What to work on - Within the records below is a range that opens at the line with "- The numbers" and closes at the line with "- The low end". Return that range word for word, both ends included, and only that range.

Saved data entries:
****************************************

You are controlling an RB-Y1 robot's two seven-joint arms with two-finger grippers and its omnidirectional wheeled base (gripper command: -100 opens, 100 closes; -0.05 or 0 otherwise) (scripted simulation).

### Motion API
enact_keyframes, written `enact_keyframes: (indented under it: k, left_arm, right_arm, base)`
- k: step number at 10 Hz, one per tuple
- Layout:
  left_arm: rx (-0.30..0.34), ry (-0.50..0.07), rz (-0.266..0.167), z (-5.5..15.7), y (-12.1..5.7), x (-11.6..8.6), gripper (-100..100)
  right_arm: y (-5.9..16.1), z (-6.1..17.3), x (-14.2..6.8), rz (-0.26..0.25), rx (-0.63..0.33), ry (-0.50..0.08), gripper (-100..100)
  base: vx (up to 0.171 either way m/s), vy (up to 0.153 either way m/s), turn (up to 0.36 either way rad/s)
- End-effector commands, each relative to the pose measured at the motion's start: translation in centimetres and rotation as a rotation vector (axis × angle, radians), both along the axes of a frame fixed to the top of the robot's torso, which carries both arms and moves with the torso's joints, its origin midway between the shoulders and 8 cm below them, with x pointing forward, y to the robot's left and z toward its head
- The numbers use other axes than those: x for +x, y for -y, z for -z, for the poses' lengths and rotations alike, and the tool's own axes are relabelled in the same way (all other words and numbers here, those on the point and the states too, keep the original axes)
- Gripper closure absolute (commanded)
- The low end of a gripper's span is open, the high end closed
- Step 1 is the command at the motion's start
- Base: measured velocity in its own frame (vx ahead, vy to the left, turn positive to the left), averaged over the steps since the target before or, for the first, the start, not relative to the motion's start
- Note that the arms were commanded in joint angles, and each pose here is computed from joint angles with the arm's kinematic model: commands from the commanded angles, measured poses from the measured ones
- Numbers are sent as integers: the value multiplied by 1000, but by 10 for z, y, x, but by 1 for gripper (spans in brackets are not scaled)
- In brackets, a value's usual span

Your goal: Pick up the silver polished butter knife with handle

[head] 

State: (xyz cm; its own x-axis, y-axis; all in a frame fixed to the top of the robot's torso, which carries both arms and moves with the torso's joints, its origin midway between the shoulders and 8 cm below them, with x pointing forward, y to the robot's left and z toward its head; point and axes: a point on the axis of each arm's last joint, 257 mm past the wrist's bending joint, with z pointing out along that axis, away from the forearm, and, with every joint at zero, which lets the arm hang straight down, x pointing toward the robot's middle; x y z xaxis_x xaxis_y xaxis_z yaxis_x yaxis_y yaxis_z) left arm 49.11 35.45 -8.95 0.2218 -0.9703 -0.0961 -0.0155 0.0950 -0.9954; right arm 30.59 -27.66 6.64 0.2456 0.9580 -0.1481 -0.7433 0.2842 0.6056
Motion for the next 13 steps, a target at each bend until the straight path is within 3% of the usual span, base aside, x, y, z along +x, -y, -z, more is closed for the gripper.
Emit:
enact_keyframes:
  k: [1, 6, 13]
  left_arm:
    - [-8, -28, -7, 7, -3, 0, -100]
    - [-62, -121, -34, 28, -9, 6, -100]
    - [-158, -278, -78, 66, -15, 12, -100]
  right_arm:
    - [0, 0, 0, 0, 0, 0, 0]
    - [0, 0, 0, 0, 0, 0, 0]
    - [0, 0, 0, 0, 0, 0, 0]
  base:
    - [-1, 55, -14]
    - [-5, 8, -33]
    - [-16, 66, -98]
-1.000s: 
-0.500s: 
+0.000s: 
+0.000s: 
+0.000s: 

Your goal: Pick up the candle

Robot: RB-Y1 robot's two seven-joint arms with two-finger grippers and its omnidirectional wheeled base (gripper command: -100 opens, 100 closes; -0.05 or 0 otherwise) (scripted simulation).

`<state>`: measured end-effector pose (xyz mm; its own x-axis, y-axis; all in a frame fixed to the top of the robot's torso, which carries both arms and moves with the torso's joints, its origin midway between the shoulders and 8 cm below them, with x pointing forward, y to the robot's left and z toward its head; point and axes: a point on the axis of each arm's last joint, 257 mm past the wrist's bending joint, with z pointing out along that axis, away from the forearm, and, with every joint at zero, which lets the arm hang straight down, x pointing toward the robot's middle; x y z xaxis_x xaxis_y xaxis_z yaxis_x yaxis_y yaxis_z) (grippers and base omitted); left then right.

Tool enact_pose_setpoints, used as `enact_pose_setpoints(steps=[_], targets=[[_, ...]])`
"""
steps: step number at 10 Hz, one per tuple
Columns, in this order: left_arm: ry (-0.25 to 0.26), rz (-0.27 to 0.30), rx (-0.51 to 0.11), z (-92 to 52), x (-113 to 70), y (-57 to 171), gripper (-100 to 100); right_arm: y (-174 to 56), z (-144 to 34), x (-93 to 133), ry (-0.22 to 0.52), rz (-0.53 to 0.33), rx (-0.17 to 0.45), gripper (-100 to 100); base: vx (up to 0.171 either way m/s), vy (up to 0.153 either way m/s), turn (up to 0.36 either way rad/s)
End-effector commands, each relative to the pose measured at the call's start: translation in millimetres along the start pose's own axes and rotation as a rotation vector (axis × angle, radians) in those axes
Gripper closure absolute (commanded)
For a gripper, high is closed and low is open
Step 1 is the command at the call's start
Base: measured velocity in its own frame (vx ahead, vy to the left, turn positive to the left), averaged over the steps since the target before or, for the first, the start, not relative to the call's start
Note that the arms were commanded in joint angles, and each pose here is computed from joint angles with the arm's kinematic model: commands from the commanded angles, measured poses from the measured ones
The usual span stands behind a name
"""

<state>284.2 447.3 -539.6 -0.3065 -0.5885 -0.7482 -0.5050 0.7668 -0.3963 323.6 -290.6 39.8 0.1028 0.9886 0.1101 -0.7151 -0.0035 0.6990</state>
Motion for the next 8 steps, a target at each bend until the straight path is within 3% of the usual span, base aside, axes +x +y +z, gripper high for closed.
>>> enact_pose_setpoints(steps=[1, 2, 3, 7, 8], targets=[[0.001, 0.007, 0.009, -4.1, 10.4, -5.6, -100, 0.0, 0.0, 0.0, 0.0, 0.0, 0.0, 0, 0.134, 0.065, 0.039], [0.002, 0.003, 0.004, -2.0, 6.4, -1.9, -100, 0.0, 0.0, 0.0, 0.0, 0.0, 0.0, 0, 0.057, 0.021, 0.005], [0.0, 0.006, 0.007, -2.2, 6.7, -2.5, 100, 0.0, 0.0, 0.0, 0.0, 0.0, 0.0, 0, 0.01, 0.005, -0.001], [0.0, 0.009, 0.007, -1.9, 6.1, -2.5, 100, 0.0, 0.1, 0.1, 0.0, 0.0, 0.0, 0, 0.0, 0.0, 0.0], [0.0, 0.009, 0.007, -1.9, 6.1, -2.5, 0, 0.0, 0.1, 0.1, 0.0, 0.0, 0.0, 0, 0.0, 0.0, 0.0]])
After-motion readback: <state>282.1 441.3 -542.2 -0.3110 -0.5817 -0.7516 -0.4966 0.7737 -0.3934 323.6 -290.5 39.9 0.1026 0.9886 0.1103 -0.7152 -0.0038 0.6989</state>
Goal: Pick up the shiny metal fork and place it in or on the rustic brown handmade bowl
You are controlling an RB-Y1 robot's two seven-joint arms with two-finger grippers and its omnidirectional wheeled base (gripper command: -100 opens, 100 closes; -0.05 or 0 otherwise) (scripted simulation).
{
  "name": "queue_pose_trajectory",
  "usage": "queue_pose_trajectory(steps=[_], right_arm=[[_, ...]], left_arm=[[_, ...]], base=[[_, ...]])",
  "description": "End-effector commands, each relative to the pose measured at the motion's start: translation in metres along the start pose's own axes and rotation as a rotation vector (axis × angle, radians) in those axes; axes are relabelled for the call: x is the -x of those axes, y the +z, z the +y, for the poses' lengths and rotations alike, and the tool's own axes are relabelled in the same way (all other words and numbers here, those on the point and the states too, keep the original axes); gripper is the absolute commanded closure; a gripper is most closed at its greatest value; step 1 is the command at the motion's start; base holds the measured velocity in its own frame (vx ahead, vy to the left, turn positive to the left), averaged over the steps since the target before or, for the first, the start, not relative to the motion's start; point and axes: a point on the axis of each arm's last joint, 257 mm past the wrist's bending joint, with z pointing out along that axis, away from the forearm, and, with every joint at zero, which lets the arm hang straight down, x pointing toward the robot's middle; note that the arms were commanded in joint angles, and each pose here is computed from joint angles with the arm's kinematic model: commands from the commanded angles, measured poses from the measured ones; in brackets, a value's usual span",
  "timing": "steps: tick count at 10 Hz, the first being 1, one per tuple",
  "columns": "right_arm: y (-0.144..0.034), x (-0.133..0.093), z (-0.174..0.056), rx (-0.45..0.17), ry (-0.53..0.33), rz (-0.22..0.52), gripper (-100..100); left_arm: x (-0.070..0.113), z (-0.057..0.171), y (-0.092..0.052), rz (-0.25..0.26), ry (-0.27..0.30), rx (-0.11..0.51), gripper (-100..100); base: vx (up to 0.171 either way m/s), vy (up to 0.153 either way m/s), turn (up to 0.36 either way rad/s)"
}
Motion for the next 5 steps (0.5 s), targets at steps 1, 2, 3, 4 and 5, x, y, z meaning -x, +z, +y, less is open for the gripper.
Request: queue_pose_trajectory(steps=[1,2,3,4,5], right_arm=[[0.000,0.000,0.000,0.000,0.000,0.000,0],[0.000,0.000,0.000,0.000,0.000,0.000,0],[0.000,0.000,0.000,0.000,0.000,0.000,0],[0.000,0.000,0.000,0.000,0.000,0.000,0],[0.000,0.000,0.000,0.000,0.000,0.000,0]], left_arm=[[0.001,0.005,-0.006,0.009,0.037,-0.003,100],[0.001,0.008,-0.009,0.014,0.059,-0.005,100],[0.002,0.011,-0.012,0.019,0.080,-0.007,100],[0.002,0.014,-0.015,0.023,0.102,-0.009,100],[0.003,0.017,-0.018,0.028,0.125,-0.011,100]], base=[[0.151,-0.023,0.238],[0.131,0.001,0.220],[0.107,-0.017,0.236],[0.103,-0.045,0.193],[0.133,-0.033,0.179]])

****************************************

Output below -
- The numbers use other axes than those: x for +x, y for -y, z for -z, for the poses' lengths and rotations alike, and the tool's own axes are relabelled in the same way (all other words and numbers here, those on the point and the states too, keep the original axes)
- Gripper closure absolute (commanded)
- The low end of a gripper's span is open, the high end closed

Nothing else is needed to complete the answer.